Ausgegraben
Wir reden ständig über Digitalisierung
von: Christian MünterFür manche ist sie eine Revolution. Das Smartphone hat gerade einmal zehn Jahre von seiner Erfindung bis zur Nutzung durch die Hälfte der Menschheit gebraucht. Wir vernetzen uns täglich mehr, tauschen Erfahrungen und Meinungen in Sekundenschnelle aus. Mit jeder neuen App können wir den Alltag bequemer organisieren. Firmenzentralen und Mitarbeiter draußen greifen gemeinsam auf wichtige Daten zu. Baustoffe werden so optimal genutzt, Engpässe vermieden. Künstliche Intelligenz ist dabei, auch intelligentes Verhalten zu automatisieren.
Und doch: Digital Natives, die bereits eine Schülerfirma gegründet haben, räumen nach einer Umfrage des Instituts der deutschen Wirtschaft analogen Geschäftsmodellen mehrheitlich einen ebenso hohen Stellenwert ein wie digitalen. Die analogen Modelle haben in ihren Augen nicht nur den Bonus einer "breiten Erreichbarkeit in der Gesellschaft", sondern auch, dass sie ein "physisches Produkt" anbieten, auf "persönlichen Kontakt" bauen und "praktikabel" sind.

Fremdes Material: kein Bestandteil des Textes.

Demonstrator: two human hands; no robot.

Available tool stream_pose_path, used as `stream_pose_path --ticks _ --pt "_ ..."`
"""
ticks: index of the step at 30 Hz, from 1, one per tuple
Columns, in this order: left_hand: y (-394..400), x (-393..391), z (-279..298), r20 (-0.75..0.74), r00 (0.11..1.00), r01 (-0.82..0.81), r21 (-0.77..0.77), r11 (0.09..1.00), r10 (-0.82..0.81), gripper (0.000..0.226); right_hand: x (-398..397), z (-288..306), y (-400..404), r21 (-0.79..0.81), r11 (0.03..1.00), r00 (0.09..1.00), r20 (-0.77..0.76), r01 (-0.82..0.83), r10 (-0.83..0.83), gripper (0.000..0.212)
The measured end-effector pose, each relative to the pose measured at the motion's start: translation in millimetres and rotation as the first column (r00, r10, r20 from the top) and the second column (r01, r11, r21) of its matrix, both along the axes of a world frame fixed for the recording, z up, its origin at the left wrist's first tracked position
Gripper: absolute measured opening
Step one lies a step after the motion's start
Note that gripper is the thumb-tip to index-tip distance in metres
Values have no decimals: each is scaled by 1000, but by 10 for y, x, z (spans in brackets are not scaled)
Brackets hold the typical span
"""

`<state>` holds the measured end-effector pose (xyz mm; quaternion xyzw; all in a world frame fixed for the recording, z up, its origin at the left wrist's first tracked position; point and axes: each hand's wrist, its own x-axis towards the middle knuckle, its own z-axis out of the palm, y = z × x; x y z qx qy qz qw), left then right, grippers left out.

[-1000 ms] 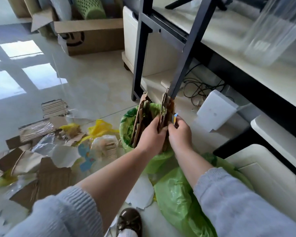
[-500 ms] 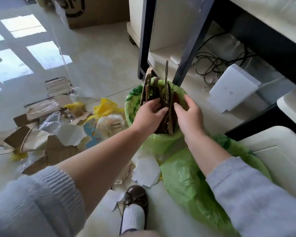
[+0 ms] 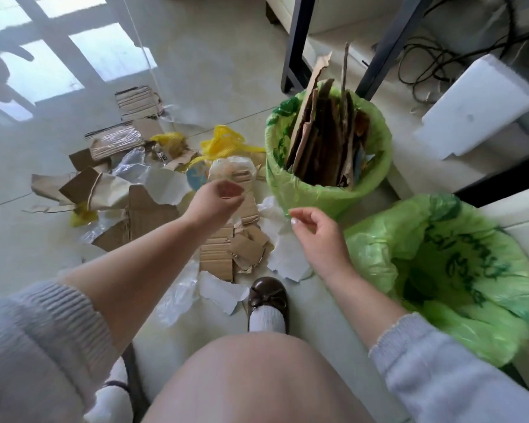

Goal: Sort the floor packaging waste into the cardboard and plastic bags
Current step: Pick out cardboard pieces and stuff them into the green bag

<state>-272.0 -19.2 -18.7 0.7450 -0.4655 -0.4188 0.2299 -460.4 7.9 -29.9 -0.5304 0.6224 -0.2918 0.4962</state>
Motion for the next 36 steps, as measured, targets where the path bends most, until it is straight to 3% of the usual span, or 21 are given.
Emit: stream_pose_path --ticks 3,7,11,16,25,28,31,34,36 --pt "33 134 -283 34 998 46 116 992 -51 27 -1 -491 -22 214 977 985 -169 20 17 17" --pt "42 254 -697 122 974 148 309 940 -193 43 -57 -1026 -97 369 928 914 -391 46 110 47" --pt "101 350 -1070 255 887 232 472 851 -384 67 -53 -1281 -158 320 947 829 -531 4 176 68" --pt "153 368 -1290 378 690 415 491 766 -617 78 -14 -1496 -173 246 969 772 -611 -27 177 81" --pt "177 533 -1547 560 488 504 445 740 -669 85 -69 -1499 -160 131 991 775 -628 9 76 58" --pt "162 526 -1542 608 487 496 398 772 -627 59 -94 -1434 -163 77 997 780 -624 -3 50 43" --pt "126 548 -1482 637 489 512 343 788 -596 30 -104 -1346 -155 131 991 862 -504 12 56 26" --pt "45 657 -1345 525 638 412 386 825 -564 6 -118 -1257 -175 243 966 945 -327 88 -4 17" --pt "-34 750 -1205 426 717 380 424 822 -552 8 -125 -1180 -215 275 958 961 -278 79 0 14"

Vielleicht haben sie intuitiv erfasst, dass nicht jeder Hype eine Innovation ist. Oder ist es normal, wenn Familien beim gemeinsamen Abendessen ihre Smartphones streicheln, zweijährige Kinder iPads benutzen und Menschen ihr Dating wie einen Autokauf behandeln? Forscher haben festgestellt, dass der ständige Konsum von Smartphones depressiv macht und die Hirnchemie destabilisiert. Vielleicht sollten wir, statt ständig nur über Digitalisierung zu reden, es einmal mit der Analogisierung unseres Alltags versuchen.